All Things: DOCUMENTARIES




I happened upon these Sunday night and was transfixed. The complete refusal of the US government to acknowledge common sense and give suffering people ANYTHING that may help ease their pain...is unforgivable. I defy you to watch the children in these videos, whose debilitating seizures have responded to the use of oils(that have NO thc...the stuff that gets you high) and the parents who are refused those same lifechanging MEDICINES and not wonder just what the **** happened to this world.
 
DOC NYC Review: Amy Berg’s Incendiary, Must-See Hollywood Child Sex Abuse Expos? ‘An Open Secret’

A difficult subject that zeroes in on a rampant industry problem that needs attention and an open, safe forum to discuss the topic, “An Open Secret” will hopefully be a much-needed first step. But the doc will face much opposition and there’s already talk going around that the film will have a difficult time finding a release. “We get one screening,” the director told the audience in the post film Q&A. “Maybe we’ll get distribution. It’s not very likely.” The filmmaker might simply be advocating her own case, but in any event the silencing of “An Open Secret” would be tragic, but perhaps eerily apropos for a doc that dares to discuss the complicity and collusion that many in Hollywood would rather have quieted. [A-]
 
OOOOF NFL network's A Day In The Life:Lyle Alzado, powerful stuff. Sure he was a goombah, and they don't shy away from that, but what a sad story. Kudos to the NFL for putting that forward where they have kinda buried the story in the past.
 
I watched HBO's Broad Street Bullies the other night. Gave me some great insight on hockey before my time and based on some of the stories in it you could see where some of the ideas in Slap Shot were derived.

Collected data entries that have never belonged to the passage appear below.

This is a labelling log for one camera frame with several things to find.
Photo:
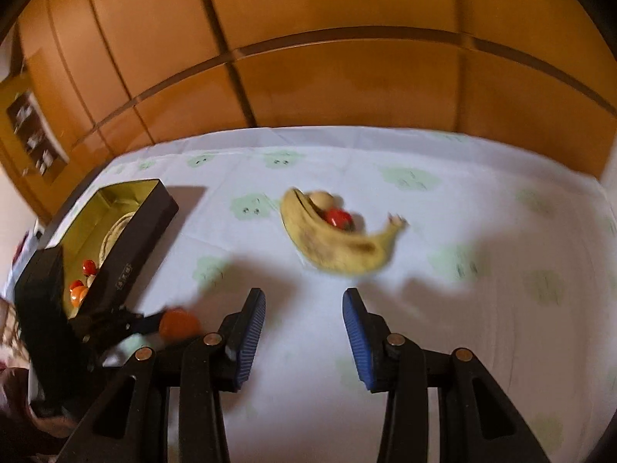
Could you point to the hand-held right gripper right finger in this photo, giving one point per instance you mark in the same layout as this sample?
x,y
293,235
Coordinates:
x,y
359,347

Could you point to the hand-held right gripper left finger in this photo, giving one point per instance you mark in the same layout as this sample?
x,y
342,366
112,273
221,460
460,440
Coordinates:
x,y
250,337

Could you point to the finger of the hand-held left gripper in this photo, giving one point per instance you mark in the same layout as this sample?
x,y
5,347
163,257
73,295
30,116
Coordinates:
x,y
118,318
144,329

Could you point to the small orange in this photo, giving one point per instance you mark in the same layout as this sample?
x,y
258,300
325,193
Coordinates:
x,y
179,324

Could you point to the mandarin orange with green leaf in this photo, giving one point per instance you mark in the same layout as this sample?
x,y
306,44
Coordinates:
x,y
79,295

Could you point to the spotted banana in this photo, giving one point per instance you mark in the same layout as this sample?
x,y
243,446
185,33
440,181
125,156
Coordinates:
x,y
328,251
110,238

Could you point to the gold rectangular box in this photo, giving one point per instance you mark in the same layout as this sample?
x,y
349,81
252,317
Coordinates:
x,y
111,197

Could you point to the person's left hand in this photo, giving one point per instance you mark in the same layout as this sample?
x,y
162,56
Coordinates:
x,y
43,424

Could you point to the wooden cabinet with shelf niche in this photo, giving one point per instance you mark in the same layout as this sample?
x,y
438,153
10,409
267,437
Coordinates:
x,y
19,188

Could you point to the round beige nut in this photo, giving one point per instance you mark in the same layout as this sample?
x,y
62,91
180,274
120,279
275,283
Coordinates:
x,y
322,199

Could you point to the large wooden wardrobe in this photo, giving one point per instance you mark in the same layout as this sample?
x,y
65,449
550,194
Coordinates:
x,y
337,33

Also If you like college football, Michigan vs Ohio State :The Rivalry is pretty awesome.

 
Sundance Review: Vibrant, Electrifying Narco Wars Documentary 'Cartel Land'

There are times when “Cartel Land” feels chaotic or confusing, simply because the situations in which the film is embedded are chaotic and confusing. It offers up no easy answers or clear calls to action, just a first-person account of these situations that rule the news and the hand of policy-makers It provides a deeply humanizing element to this incredibly difficult situation. Aesthetically, it is a vibrant, electrifying work, with stunning visuals and a sure hand over layers of complicated audio. Heineman, in placing himself in such danger, has managed to create a remarkable and distinctive film that takes on a difficult issue that cannot be so conveniently remedied or ignored. [A-]
 
Sundance Review: Terrifying, Unsettling And Insightful Documentary 'Welcome To Leith'

The film, which initially seemed simply set on chronicling what was occurring in Leith, then hits upon a tangible narrative, as both Cobb and Kynan Dutton are addressed and charged with multiple counts of terrorizing their neighbors. As the people of Leith wait to hear if Cobb and Dutton will be sent to prison, passions continue to flare. Nichols and Walker, so adept at presenting both sides of the story, fail to capitalize on this decision, and the film continues to amble along at a relatively laidback pace. That the film ends without much in the way of a conclusion is an unwelcome shock, one that is oddly reflective of the mostly directionless final act. The story of Leith may not be over yet, but viewers will clamor for some kind of resolution, if only to help them sleep at night.
 
Watch: Powerful New Trailer For Joshua Oppenheimer's 'The Look Of Silence'

Not embedd-in-able.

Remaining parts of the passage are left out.